RTÉ presents two versions of same story

In today's world, more and more people rely on radio and television news for their information - partly because the newspapers can't be trusted to tell the truth and have dumbed down anyway, and partly because the broadcasting media are so much more accessible and quick.

But this gives great power to institutions like RTÉ. As a state broadcaster, it should be above the ideological partisanship that marks the print media, but this is not the case. RTÉ is as biased and partisan as any of them in spewing out anti-republican and pro-establishment propaganda.

In particular, the difference between radio and television in the way in which sensitive news stories are handled shows how this operates, with television being much more strictly controlled and censored.

Recent coverage of the Israeli war against Lebanon is very illustrative. Radio has more time, and so the whole story can be told. It's what television leaves out that is fascinating.

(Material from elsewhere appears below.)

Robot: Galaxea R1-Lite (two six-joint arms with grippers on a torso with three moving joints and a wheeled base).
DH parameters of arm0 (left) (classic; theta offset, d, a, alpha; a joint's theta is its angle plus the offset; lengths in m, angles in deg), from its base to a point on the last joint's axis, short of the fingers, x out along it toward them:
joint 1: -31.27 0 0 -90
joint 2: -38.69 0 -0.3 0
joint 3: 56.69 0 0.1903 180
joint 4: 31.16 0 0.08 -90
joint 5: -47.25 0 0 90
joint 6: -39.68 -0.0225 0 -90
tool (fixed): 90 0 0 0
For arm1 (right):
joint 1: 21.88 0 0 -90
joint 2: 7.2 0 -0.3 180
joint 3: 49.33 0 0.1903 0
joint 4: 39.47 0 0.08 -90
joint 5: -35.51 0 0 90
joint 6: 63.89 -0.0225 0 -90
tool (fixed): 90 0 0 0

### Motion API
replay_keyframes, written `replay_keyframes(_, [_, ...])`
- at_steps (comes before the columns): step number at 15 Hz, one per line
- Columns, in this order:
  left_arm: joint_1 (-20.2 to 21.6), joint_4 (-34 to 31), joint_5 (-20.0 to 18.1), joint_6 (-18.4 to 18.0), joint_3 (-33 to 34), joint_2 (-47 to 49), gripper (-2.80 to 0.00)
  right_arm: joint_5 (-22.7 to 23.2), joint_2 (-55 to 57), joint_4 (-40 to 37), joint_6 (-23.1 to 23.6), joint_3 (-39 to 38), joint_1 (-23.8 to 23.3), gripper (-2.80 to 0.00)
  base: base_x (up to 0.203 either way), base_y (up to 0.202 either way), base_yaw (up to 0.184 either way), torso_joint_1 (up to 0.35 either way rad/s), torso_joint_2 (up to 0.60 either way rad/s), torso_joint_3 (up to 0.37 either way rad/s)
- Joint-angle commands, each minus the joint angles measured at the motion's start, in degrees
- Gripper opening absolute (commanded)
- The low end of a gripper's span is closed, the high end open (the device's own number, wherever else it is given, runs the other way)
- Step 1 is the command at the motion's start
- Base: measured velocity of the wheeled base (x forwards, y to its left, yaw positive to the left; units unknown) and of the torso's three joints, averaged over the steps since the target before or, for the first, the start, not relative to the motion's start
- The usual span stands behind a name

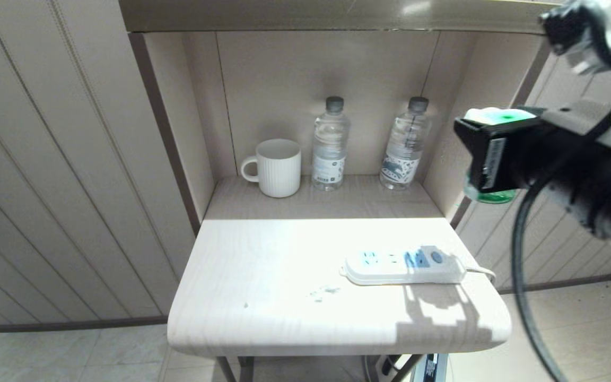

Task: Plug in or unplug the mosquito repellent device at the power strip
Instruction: Insert the plug into the socket

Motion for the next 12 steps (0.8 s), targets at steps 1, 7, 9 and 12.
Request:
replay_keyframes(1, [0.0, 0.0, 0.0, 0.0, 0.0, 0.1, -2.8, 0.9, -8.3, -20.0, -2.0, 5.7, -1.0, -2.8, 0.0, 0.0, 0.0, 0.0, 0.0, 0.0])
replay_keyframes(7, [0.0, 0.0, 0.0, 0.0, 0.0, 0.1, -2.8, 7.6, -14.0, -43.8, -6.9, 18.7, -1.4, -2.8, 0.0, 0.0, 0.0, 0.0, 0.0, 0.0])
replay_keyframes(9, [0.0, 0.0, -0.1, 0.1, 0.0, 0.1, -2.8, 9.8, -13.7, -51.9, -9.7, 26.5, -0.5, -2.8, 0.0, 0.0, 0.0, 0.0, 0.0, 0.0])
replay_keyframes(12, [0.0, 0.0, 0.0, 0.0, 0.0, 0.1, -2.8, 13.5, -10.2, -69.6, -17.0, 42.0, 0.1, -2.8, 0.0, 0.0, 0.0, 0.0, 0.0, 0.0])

So, UN Secretary General Kofi Annan's recent visit to the Middle East produced a radio report which correctly sequenced Annan calling firstly for an end to the Israeli blockade against Lebanon, and then adding a call for the release of the Israeli soldiers captured by Hizbollah fighters.

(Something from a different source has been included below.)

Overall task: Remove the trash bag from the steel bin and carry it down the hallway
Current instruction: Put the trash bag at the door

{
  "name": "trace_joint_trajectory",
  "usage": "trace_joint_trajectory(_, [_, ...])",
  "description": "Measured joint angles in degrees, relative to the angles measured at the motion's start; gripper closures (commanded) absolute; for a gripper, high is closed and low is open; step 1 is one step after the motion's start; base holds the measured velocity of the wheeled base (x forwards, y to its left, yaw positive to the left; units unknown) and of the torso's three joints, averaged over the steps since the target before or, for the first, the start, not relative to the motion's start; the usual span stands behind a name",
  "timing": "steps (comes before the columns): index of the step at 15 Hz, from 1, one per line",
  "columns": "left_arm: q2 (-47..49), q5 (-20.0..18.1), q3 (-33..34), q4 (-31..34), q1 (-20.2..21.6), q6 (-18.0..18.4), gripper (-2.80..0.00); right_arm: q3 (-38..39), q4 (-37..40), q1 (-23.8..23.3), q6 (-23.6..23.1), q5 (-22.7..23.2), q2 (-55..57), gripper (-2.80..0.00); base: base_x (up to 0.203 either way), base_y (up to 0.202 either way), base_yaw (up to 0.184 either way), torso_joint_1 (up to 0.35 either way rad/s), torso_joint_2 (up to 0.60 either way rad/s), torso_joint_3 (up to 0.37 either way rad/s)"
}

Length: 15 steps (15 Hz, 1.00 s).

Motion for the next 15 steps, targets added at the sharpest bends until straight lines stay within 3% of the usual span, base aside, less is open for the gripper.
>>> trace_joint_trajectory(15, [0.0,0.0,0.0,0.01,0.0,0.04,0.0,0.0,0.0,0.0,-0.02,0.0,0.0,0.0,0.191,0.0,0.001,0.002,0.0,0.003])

RTÉ television was having none of it. It led with Annan's call for the release of the Israeli soldiers, ignored the call for an end to the Israeli blockade and gave the misleading impression that Annan has singled out Hizbollah for critical comment.

How can the same news organisation present what amounts to two different versions of the same story?

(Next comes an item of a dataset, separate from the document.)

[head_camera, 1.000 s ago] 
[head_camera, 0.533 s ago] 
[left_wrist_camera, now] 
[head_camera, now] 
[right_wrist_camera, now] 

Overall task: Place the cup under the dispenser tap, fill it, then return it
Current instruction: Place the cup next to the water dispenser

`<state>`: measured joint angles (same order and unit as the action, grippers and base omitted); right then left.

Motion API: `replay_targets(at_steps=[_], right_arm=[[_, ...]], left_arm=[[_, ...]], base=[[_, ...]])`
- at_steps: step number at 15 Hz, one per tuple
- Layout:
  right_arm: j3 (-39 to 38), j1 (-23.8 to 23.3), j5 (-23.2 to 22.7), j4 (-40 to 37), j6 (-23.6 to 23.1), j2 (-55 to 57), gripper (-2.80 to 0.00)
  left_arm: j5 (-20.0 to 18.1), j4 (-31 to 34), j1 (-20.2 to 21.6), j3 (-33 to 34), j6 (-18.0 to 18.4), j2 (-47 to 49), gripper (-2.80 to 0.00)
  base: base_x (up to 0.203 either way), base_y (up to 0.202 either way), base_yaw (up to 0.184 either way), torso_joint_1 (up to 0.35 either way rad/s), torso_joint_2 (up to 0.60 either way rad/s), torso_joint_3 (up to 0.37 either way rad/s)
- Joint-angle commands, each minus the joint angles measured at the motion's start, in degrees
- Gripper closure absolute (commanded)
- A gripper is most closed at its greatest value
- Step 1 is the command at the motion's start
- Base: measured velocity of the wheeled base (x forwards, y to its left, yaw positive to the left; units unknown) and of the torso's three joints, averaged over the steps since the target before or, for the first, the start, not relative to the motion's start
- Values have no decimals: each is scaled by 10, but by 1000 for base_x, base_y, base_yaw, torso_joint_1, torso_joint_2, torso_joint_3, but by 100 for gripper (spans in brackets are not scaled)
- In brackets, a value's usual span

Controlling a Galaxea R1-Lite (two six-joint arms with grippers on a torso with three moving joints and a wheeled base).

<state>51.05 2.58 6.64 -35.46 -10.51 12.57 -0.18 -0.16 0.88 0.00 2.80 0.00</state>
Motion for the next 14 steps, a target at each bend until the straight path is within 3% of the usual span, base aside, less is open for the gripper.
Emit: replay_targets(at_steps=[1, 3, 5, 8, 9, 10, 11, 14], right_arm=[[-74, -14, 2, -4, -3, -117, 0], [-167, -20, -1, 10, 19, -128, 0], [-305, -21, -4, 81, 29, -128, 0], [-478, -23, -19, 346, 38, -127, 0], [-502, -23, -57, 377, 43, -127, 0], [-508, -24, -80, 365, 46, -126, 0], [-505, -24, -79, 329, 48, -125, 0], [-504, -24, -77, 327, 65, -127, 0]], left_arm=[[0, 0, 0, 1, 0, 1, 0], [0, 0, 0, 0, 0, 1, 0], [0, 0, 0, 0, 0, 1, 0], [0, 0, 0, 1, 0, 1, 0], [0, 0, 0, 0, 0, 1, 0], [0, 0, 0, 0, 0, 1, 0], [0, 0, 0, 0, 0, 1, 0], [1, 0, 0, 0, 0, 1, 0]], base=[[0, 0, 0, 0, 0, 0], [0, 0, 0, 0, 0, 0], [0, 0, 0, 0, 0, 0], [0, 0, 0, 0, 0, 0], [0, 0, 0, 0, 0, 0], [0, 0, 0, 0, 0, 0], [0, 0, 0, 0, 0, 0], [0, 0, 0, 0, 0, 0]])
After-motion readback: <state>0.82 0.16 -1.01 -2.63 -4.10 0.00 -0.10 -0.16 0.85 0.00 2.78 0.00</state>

The fact is that television is regarded more seriously within RTÉ, especially as regards the evening news bulletins. Those who edit these bulletins are carefully chosen as people who have proven their "reliability" in the way they handle such stories.

The frontline reporter - in this case Tony Connolly, who is by no means a progressive - gives his newsdesk the full report and television editors select what bits they want.

And it isn't coincidental that the bits they want are the bits that best reflect the outlook of Anglo-American imperialism, tempered only by some slight acknowledgement of the public distaste for what the Israelis have been doing.

Those who want to progress within the organisation, and perhaps earn the coveted right to be sent on foreign assignments, can read these signs as well as anyone, and adjust their behaviour and their reporting accordingly.

Sometimes, of course, they go too far, even for RTÉ. And a recent editorial meeting in RTÉ had to call the newsroom to task and insist that the Israeli army be referred to as such, rather than the more familiar and almost benign IDF (the initials of the Israeli Defence Forces).

But next time you hear a comprehensive radio report, wait and compare it with what goes out on television - and note the omissions. It's a good way of knowing what facts the establishment want suppressed.

The only problem, of course, is that this doesn't work in relation to republican matters, because the censorship and news control is all pervasive and radio is as strictly monitored in this regard as is television.

Readers may have seen RTÉ television's interviews with the former Taoiseach former defender of the Heavy Gang Garret FitzGerald, but in a preview of the series in The Irish Times that organ of rectitude seriously upset the great man.

Speaking to The Times, FitzGerald said that at school he had often been regarded as arrogant, standoffish and a bit of a prig. Unfortunately, the reporter misheard the quote, and The Irish Times duly reported that the great man had been regard as a "bit of a prick".

FitzGerald was outraged that such "language" should be attributed to him, and he demanded a full apology and correction which The Times duly published to a much larger readership than would have read the original offending word.

So, it's official: Garret is NOT a prick; but it does seem that he is indeed a prig.